The Plot: In the late 21st century, a world ending comet approaches Earth. Petra and her family are fortunate enough to take passage in a massive spaceship bound for a planet in another star system. They are placed in a type of cryo-sleep during the long journey. When Petra wakes up almost 400 years later, she finds that the ship has been taken over by a political group with radical ideas about social assimilation. To save the few people who still remember the old ways of Earth culture, Petra draws on the Mexican folk stories of her childhood.
My Take: The Newbery Medal winner of 2022! I was impressed by author Donna Barba Higuera’s blending of science fiction and folktales. She neatly balances life on a futuristic space ship with old Mexican stories in a way that enriches the story. This creates a narrative that is driven less by physical action sequences and more by Petra’s slow understanding of her situation and her persuasive efforts to awaken the other people from earth. I had to smile when she mentioned rebuilding society after the pandemic of the 20’s. I highly recommend this intelligent handling of a dystopian storyline to middle grade readers and teens.
One Interesting Note About The Author: According the her author website, Donna Barbara Higuera’s favorite hobbies growing up “were calling dial-a-story over and over again, and sneaking into a restricted cemetery to weave her own spooky tales using the crumbling headstones as inspiration.”
The Plot: In the summer of 1968, in the wake of a tragedy, the parents of Meryl Lee send her to the prestigious boarding school for her 8th grade year. Meanwhile, a homeless boy named Matt, bereft of family and friends, settles into an abandoned cabin near the school property. As Meryl Lee and Matt each struggle to settle into their lives, they find that their paths cross in the most unexpected ways.
My Take: This is very nearly a great book, but due to some minor issues, it will have to remain very good. This was my first reading of any of Schmidt’s books and, after a couple of chapters, I could tell that he was accomplished at his craft. His characters are interesting and draw the reader into their personal stories. I truly wanted Matt and Meryl Lee to find happiness and I found myself getting misty eyed at certain points. Towards the end of the book, the story feels just a touch drawn out. But this is a minor complaint about a wonderful read that is a strong Newbery contender (awards are in 2 days!). I strongly recommend this book to middle grade readers.
One Interesting Note About The Author: I could not find a personal author website for Gary D. Schmidt, which I thought was really cool.
The Plot: Twelve year old Maddie awakes in her hometown to find that everyone but herself has been evacuated by the government. Alone except for her dog George, Maddie must learn how to survive on her own for months at a time. One of the most challenging parts of her experiences is enduring the longing for family and friends.
My Take: This was a great read. Freeman wastes no time setting up and executing the inciting event that pitches Maddie into her survival challenge. Author Megan E. Freeman presents the story in a spare verse format that retains all of the emotional power while giving the reader only what they need to know about the plot and background. I applaud the tight framing of the character and the story and I won’t give away the ending when I say that I got a lump in my throat. Very much recommended for middle grade readers.
One Interesting Note About The Author: Freeman’s interest in becoming a writer started in elementary school when poets were invited in each week to present to her class.
The Plot: Junie Kim is a middle schooler who endures bullying and racist incidents because of her Korean heritage. Through an oral history project she learns of her grandparents’ brutal experiences during the Korean War, which gives her a newfound perspective on her present day struggles at school.

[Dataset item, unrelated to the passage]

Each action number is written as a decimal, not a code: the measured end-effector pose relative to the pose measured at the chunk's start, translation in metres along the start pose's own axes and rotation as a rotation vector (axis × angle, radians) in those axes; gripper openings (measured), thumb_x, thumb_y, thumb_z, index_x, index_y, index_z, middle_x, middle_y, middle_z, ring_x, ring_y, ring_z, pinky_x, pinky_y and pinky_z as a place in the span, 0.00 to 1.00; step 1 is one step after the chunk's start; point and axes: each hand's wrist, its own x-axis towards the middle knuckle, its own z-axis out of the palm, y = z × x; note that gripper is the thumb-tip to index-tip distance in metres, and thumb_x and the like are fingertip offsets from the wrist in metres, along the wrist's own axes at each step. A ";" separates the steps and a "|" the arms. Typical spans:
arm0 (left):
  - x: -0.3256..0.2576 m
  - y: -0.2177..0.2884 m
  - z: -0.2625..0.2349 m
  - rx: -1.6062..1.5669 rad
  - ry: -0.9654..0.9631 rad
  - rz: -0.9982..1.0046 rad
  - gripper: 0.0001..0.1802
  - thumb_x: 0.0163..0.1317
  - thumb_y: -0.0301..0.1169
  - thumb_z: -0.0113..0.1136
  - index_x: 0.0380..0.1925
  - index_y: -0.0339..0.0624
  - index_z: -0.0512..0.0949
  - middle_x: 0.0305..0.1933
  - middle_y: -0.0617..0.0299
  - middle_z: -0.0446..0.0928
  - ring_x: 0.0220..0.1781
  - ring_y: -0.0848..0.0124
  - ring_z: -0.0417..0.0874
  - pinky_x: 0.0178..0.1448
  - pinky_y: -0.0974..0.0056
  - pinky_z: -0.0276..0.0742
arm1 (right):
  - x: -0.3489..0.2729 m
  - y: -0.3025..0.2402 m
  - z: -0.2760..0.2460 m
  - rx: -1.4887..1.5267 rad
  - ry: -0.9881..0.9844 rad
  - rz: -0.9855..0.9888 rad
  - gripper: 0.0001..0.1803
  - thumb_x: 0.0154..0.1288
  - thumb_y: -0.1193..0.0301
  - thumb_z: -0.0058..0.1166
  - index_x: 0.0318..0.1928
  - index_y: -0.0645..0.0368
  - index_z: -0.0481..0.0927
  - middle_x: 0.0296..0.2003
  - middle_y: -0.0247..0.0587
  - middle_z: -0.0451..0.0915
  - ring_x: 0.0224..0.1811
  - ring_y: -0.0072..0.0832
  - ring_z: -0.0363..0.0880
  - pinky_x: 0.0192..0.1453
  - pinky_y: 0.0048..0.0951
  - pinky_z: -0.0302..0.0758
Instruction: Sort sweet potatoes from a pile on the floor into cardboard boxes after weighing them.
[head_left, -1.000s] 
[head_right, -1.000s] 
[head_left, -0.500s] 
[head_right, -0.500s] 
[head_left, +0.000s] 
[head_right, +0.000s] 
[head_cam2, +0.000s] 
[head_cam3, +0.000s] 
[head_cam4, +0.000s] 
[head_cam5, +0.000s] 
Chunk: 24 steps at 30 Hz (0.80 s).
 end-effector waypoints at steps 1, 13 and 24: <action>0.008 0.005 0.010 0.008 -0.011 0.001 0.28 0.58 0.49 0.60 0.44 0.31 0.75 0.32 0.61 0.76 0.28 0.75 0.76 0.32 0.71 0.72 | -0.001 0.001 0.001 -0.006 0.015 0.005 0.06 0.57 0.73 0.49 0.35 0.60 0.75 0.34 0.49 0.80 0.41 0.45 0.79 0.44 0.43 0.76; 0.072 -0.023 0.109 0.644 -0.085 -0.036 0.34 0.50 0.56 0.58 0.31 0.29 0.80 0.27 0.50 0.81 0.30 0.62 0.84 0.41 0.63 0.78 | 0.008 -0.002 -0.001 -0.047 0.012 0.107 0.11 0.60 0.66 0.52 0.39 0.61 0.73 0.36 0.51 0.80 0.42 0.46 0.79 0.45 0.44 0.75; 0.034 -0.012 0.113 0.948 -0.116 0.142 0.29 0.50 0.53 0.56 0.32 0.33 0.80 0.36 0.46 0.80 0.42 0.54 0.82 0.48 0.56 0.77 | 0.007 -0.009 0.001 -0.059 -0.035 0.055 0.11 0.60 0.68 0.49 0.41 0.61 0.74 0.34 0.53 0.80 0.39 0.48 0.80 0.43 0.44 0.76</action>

My Take: We need diverse books, but we do not need poorly written books. Ellen Oh’s overt messaging that ‘racism is bad and diversity is good’ hamstrings the buried power of fiction and storytelling that requires a more detached touch from the author. My problem is not with this message, but rather in the heavy-handed way that it is conveyed. Early in the book, a series of racist, white characters bully the protagonist, but we are given little insight into their behavior or motivation, leaving the reader only with the bland idea that these people are ‘bad.’
The strongest parts of the story occur in 1950’s South Korea on the outbreak of civil war. Even these points, however, are hobbled by Oh’s insistence on compiling traumatic war crimes that lose their power as they multiply. After a massacre and a few horrific killings, the reader begins to feel that these events serve only to generate some excitement, rather than to imbue the story with meaning.

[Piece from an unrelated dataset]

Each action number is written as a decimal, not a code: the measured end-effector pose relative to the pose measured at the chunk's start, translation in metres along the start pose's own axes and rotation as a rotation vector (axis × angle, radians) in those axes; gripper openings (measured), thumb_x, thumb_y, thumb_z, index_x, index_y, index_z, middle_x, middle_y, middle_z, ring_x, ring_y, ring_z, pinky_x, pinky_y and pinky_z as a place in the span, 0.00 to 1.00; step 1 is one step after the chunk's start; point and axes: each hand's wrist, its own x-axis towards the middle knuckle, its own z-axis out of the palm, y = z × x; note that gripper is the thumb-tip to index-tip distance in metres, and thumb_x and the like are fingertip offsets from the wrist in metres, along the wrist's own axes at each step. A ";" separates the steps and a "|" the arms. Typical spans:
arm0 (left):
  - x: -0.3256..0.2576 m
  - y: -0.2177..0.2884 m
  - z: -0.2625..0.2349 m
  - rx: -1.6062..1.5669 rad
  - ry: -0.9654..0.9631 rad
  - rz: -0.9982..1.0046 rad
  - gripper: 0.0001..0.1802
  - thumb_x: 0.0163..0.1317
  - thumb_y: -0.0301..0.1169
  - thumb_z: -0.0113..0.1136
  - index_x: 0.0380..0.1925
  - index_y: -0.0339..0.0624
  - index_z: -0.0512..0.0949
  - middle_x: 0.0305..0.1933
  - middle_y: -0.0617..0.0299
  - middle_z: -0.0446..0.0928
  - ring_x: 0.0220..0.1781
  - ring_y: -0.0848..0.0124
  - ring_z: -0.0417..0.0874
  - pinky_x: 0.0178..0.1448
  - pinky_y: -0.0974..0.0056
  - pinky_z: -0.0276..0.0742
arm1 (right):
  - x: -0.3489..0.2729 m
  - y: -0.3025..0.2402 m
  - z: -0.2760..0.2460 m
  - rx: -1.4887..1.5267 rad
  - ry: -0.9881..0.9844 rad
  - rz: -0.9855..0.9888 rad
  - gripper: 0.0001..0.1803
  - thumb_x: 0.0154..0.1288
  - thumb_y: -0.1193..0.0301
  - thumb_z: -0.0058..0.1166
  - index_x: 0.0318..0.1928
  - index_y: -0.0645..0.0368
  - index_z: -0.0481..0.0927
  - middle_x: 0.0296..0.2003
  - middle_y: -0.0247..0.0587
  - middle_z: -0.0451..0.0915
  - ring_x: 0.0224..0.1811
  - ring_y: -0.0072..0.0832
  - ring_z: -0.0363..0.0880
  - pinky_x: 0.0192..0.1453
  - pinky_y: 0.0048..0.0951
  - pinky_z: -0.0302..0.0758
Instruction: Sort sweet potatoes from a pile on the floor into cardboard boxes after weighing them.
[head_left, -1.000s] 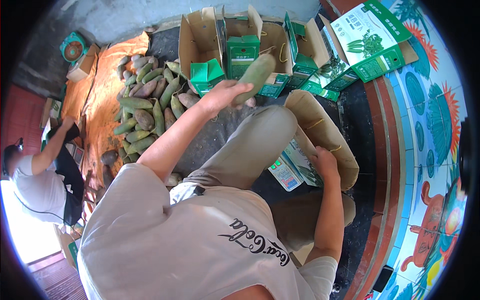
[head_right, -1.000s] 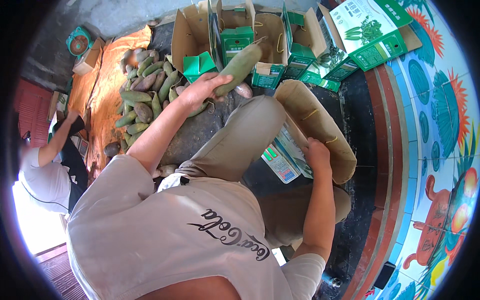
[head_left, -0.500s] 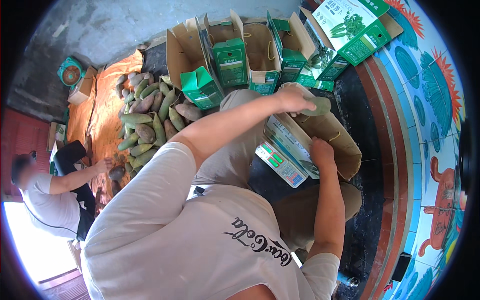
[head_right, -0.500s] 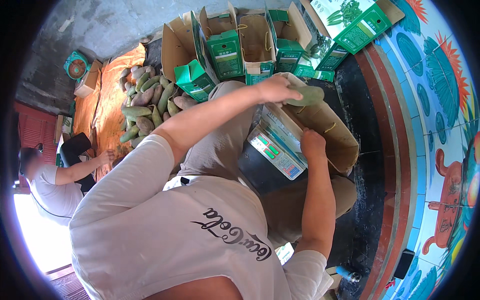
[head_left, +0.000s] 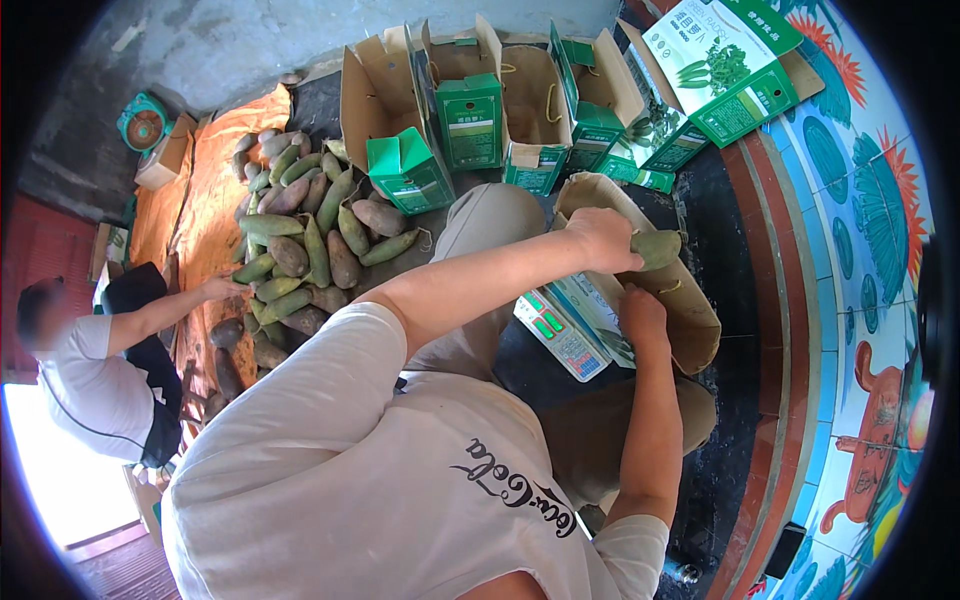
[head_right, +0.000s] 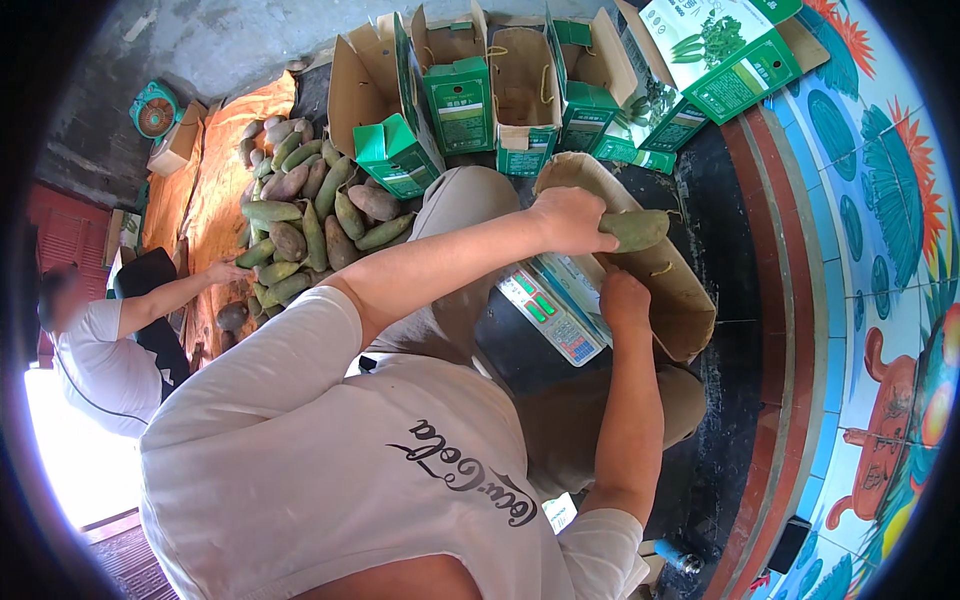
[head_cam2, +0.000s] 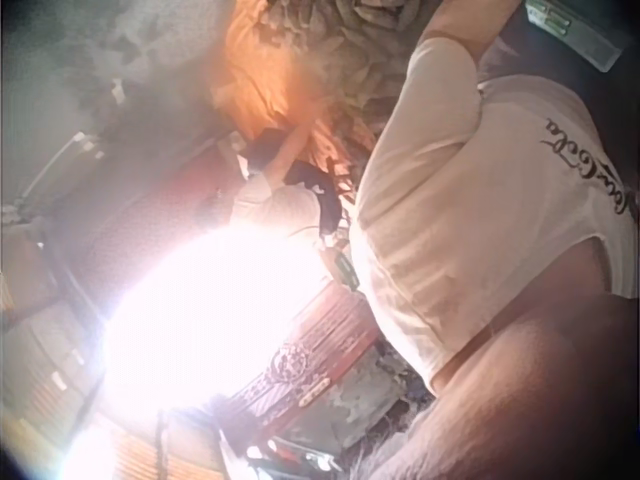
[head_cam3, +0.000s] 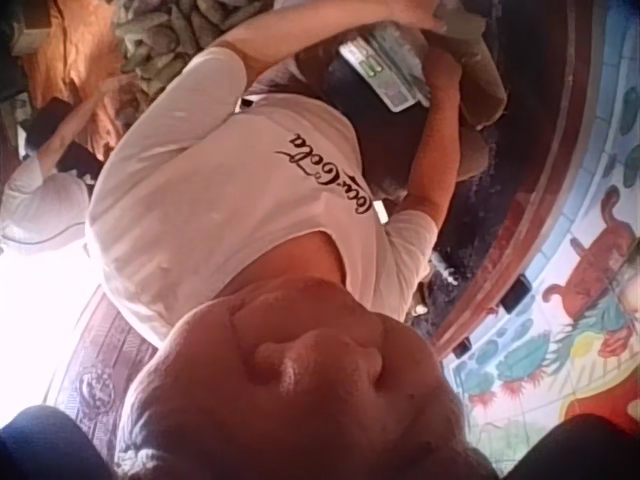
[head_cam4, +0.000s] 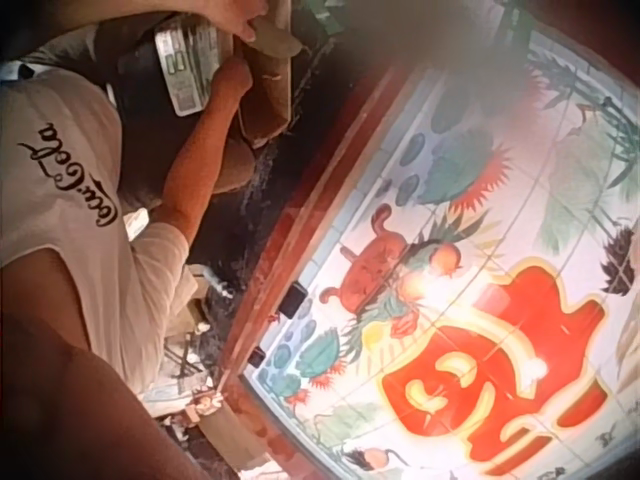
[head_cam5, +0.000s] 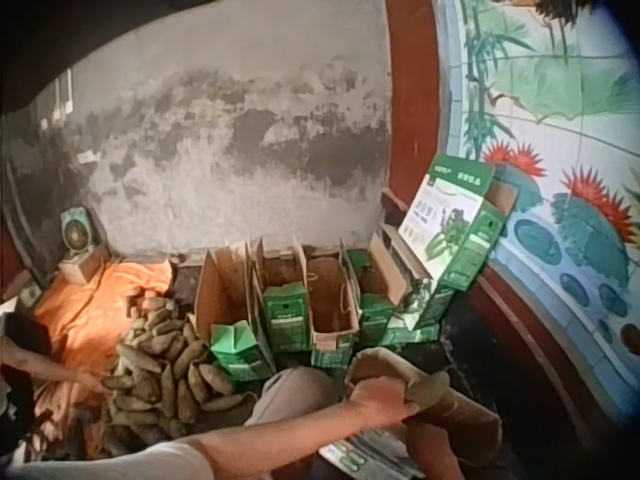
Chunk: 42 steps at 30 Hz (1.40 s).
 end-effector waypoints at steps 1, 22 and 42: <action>-0.002 0.002 -0.003 0.057 -0.023 0.018 0.28 0.50 0.52 0.56 0.32 0.33 0.80 0.35 0.46 0.80 0.41 0.54 0.82 0.47 0.55 0.77 | -0.001 -0.002 -0.001 -0.001 0.014 -0.015 0.11 0.60 0.69 0.48 0.41 0.61 0.74 0.34 0.53 0.80 0.39 0.48 0.80 0.43 0.44 0.76; 0.026 -0.043 0.014 0.088 -0.022 0.150 0.32 0.54 0.47 0.60 0.54 0.40 0.73 0.47 0.52 0.79 0.50 0.55 0.79 0.56 0.57 0.73 | 0.002 -0.007 -0.008 -0.036 -0.020 -0.034 0.08 0.62 0.71 0.45 0.37 0.60 0.76 0.34 0.51 0.81 0.39 0.46 0.81 0.42 0.43 0.77; -0.191 -0.362 0.040 0.170 0.365 -0.369 0.16 0.57 0.39 0.57 0.40 0.41 0.78 0.38 0.47 0.80 0.43 0.48 0.79 0.46 0.52 0.74 | -0.016 0.013 -0.036 0.410 -0.062 0.010 0.18 0.66 0.58 0.47 0.46 0.58 0.77 0.41 0.51 0.80 0.45 0.45 0.77 0.51 0.38 0.73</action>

A good editor could have focused this story in such a way as to show the reader how racism damages us all. Instead we have a book with a loaded message that tries to jolt the reader with violent events. I would recommend readers skip Oh’s novel and reach for a book by Linda Sue Park for a more sensitive approach to Korean culture. I would also recommend Ellen Yang’s Front Desk as a stronger portrayal of racism against Asians.